Steven Broomfield, on 27 November 2011 - 09:44 PM, said:
Reluctant though I am to put any film by Steven Spielberg under the heading of "Culture", I felt this article in today's Tottygraph
worthy of note:
I have yet to see a Speilberg movie that left me with anything but distaste: ET
was mawkish claptrap, Close Encounters
a befuddled fairy tale. Saving Private Ryan
was so-so up to the last reel, at which point it descended into pure schmaltz, and Schindler's List
was the worst kind of emotional string-pulling.
Now, I have never read War Horse
, nor have I seen the play, so I am unqualified to comment on the primary source for this film, but I have to say that history would seem to indicate a wallow in the saccharine to the n
I have no idea if I'll go to see this film, but I suspect as an historical record it will beat Downton Abbey
into a cocked-hat for anorak-itis. Just don't have a large meal before you go would be my advice.
I'm with you. I despise Spielberg. The only good war movie he made was Empire of the Sun,
which he has essentially disavowed because so much of it was morally ambiguous and because he used J. G. Ballard's novel as the script. It may be the most faithful film adaption of a novel ever made.
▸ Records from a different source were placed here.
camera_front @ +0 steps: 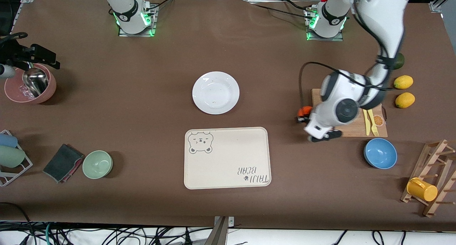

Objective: Place orange and plate with both arms
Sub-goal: 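Carry the orange with the left gripper over the white plate, then lower the orange onto the plate and open the left gripper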

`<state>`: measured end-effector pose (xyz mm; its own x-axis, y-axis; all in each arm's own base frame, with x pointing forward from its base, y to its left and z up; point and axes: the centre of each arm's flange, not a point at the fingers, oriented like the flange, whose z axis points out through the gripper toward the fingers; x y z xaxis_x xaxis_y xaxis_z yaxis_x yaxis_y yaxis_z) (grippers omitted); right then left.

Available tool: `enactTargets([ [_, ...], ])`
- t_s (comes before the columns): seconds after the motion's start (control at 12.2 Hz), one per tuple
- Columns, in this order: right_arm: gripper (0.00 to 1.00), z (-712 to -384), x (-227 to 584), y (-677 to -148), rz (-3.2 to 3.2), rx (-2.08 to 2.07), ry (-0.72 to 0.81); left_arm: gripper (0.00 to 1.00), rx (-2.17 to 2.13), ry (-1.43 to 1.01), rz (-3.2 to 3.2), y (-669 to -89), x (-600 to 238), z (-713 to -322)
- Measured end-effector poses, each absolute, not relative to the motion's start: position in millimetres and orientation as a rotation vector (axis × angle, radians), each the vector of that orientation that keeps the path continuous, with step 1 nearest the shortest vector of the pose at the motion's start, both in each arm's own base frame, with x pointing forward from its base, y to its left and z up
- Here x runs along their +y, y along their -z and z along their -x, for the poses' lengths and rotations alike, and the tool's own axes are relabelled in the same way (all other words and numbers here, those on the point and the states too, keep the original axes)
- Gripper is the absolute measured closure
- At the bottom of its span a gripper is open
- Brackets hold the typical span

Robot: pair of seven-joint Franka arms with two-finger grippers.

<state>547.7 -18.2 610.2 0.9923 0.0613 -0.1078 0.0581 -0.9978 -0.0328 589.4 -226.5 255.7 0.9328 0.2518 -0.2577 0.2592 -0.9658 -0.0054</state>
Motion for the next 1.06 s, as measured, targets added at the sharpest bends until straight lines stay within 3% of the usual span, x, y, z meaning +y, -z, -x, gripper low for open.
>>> enactTargets([
  [0.25, 0.0, -547.7, -18.4, -610.1, 3.106, -0.093, -0.17, 0.28, 0.448, 0.443, -2.985, -274.1, -357.9, -539.9],
  [0.57, 0.0, -547.6, -18.5, -610.1, 3.106, -0.092, -0.17, 0.28, 0.431, 0.408, -2.965, -256.9, -503.2, -469.1],
  [1.06, 0.0, -547.6, -18.5, -610.1, 3.106, -0.092, -0.17, 0.28, 0.408, 0.372, -2.959, -192.9, -555.6, -443.2],
])
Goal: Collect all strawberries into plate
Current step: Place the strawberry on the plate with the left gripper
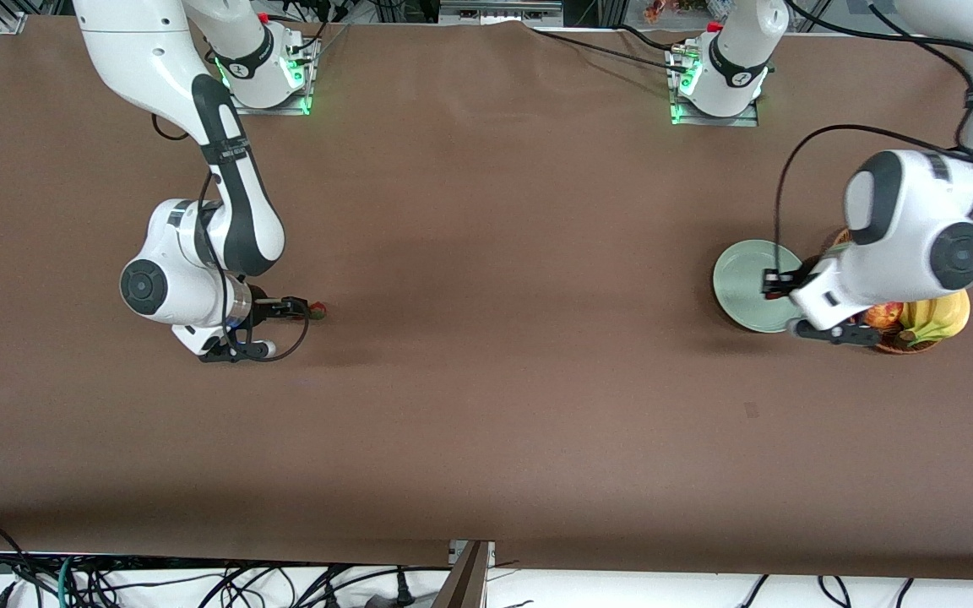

The actor Crispin Glover says that Spielberg simulates taking risks. I agree. I find that his movies simulate emotion with overwrought schmaltz. I much prefer the elegant approach of A Very Long Engagement,
which presumed an intelligence and artistic appreciation in the audience that Spielberg feels we don't have.
I won't see War Horse.
I hated Saving Private Ryan,
which had superb special effects but left me utterly cold as a story about humans. I also hated Schindler's List
because of the ghastly ending--not the color images of the old folks marching toward the camera, but the speechifying and grovelling that Liam Neeson did before he drove away. The real Oskar Schindler never explained his motives. That level of ambiguity would've made the movie a masterpiece, but Spielberg has to spell everything out for us and reduce everything to a child's understanding.
We don't need any more war movies that tell us how horrible war is. Spielberg once knew that, as exemplified by the scene in Empire of the Sun
of the P-51 Mustangs strafing the camp. Incredible beauty and horror all at once, without some grim schlub of an actor lecturing us on how war is bad and makes him sad and mad. Things should be allowed to speak for themselves. The cartoonish level of manipulation isn't necessary.
Or it wasn't, years ago. The scene in The Best Years of Our Lives,
in which the double amputee, Homer, finally reveals his stumps to his girlfriend in an effort to drive her away, but she tells him she doesn't care and still wants to marry him? One of the most powerful moments in cinematic history. Devastating in its simplicity.
I'm tired of epics and yelling. I want stories about people. Is that so hard?